(Items from a data source)
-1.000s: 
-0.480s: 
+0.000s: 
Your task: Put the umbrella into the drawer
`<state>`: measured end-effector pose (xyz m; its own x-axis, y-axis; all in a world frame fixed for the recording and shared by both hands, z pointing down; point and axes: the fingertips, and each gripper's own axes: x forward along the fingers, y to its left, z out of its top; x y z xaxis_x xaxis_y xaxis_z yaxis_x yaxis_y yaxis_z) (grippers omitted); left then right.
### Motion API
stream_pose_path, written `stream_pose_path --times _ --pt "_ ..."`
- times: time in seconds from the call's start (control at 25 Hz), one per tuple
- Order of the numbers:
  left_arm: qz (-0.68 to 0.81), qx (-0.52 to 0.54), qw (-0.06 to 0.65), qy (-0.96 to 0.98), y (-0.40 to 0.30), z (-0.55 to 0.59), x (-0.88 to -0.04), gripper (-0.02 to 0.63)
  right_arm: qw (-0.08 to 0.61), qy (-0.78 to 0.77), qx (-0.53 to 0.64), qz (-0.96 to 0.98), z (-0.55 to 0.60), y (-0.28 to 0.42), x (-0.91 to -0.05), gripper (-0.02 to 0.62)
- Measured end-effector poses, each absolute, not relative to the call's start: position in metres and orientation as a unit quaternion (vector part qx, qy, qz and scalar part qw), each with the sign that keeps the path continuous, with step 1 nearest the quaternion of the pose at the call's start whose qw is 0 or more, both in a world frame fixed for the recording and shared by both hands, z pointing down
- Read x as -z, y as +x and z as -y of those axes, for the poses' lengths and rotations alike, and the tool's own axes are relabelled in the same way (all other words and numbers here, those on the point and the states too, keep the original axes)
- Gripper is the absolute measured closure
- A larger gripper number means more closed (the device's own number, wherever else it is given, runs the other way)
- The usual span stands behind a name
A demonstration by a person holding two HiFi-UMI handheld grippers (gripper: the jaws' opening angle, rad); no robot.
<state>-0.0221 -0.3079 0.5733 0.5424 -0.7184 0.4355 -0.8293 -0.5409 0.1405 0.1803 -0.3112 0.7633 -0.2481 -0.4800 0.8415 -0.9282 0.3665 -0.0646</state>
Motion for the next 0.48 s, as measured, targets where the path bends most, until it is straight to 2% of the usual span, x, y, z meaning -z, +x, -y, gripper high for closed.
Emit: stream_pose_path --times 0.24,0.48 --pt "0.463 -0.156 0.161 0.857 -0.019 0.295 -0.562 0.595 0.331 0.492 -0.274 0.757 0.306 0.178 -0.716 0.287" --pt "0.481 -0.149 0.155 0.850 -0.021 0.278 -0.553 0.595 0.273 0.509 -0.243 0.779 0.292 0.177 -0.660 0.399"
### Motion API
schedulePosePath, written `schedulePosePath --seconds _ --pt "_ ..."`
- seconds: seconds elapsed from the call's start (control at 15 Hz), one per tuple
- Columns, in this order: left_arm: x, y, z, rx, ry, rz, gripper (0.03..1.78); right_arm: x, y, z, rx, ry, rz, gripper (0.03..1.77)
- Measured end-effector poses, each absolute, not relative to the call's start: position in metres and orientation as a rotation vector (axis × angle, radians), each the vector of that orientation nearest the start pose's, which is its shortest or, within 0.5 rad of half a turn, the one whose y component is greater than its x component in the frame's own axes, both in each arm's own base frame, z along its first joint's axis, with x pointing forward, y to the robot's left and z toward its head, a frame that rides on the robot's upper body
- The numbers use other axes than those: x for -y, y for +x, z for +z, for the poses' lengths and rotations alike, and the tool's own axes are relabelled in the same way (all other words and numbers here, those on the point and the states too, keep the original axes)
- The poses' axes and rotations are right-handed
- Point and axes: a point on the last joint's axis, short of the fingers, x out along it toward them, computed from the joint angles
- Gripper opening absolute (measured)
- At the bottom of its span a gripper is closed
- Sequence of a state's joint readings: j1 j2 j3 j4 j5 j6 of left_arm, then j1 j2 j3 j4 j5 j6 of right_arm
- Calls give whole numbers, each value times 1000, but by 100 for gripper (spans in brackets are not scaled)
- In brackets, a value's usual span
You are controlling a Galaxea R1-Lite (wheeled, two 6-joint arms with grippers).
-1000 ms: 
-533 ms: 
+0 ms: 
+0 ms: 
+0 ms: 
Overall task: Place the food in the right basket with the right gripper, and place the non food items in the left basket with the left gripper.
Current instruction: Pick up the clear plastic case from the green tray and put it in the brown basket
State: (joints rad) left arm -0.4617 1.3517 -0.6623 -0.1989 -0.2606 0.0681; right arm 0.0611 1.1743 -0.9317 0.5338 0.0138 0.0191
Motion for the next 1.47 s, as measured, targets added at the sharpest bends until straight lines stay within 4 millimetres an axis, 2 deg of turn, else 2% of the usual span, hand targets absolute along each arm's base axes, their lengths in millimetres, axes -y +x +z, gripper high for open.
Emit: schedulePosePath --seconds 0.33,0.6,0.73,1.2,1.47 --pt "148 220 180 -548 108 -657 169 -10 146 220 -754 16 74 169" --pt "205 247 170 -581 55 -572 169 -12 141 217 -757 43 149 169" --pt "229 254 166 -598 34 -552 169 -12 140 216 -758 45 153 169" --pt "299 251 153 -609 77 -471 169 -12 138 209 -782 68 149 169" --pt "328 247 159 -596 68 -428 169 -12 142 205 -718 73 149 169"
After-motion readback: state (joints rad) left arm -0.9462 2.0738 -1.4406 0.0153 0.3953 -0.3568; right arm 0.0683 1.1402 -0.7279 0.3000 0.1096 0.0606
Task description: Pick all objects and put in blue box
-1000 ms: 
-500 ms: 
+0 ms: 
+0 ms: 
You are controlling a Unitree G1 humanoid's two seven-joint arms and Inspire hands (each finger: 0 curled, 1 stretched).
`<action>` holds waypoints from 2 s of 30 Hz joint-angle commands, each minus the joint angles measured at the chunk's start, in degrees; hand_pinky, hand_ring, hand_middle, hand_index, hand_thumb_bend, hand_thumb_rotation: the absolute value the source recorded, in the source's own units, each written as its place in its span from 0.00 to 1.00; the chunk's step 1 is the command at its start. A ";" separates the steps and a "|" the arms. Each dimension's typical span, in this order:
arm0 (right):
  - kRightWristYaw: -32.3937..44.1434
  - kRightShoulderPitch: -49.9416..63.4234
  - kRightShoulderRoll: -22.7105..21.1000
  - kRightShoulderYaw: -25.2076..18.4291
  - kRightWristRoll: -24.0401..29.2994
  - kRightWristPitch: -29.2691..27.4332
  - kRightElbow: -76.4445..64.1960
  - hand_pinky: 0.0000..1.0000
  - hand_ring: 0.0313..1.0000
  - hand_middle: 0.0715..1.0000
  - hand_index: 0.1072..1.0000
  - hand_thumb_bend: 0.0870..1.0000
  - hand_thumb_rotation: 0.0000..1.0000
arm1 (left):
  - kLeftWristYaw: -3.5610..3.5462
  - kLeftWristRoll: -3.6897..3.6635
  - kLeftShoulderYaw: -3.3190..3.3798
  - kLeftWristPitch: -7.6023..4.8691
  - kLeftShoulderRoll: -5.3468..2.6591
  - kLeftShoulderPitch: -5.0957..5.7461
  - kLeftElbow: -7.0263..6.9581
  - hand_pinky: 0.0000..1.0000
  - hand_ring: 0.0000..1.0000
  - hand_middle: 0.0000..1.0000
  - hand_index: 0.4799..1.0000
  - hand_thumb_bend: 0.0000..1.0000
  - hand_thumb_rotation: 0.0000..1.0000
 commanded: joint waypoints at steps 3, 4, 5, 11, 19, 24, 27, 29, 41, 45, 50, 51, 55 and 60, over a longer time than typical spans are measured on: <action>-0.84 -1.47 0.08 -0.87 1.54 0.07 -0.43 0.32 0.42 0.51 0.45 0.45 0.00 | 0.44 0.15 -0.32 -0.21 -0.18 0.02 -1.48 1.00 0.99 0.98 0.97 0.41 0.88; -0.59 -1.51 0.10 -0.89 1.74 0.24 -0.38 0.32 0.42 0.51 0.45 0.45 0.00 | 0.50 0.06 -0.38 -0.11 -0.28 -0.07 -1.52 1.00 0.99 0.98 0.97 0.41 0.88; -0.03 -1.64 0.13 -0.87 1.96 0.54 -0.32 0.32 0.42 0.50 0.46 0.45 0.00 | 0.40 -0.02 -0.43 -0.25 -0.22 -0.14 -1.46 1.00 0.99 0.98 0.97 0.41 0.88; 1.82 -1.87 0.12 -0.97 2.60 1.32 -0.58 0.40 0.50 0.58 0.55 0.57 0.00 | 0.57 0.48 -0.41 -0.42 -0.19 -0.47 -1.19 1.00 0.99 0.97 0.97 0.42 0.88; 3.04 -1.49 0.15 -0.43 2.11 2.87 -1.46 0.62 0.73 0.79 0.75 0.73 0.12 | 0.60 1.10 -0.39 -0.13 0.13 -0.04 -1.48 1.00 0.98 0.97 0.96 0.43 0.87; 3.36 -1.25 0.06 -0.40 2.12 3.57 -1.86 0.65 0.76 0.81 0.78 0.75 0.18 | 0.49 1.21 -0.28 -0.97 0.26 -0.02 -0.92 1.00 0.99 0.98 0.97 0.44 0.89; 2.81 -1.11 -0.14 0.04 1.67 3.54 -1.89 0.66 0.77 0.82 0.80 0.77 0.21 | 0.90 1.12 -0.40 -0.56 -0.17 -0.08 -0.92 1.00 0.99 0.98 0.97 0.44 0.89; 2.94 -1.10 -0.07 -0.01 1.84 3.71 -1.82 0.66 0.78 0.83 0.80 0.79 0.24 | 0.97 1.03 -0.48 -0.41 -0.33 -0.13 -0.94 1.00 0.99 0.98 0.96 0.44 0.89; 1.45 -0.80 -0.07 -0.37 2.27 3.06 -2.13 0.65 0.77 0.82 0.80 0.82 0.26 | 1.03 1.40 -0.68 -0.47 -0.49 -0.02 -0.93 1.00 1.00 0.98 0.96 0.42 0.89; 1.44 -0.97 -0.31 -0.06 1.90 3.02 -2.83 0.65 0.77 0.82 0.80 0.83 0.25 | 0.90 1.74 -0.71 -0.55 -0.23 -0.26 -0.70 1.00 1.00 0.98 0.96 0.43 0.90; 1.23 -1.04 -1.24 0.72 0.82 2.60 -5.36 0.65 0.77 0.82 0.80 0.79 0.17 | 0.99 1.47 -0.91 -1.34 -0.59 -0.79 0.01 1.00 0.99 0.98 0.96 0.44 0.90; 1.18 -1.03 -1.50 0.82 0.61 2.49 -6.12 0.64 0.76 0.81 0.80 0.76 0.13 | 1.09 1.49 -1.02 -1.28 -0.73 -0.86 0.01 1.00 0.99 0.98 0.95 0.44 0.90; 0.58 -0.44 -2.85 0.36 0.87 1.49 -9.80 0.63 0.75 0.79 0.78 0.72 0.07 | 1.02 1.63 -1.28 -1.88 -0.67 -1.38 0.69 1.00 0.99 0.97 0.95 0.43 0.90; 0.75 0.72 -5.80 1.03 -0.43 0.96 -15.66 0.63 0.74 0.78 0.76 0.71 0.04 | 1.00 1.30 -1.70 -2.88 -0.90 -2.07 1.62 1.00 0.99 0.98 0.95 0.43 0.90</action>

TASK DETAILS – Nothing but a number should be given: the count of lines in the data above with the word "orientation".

REPLY TO THE TASK – 2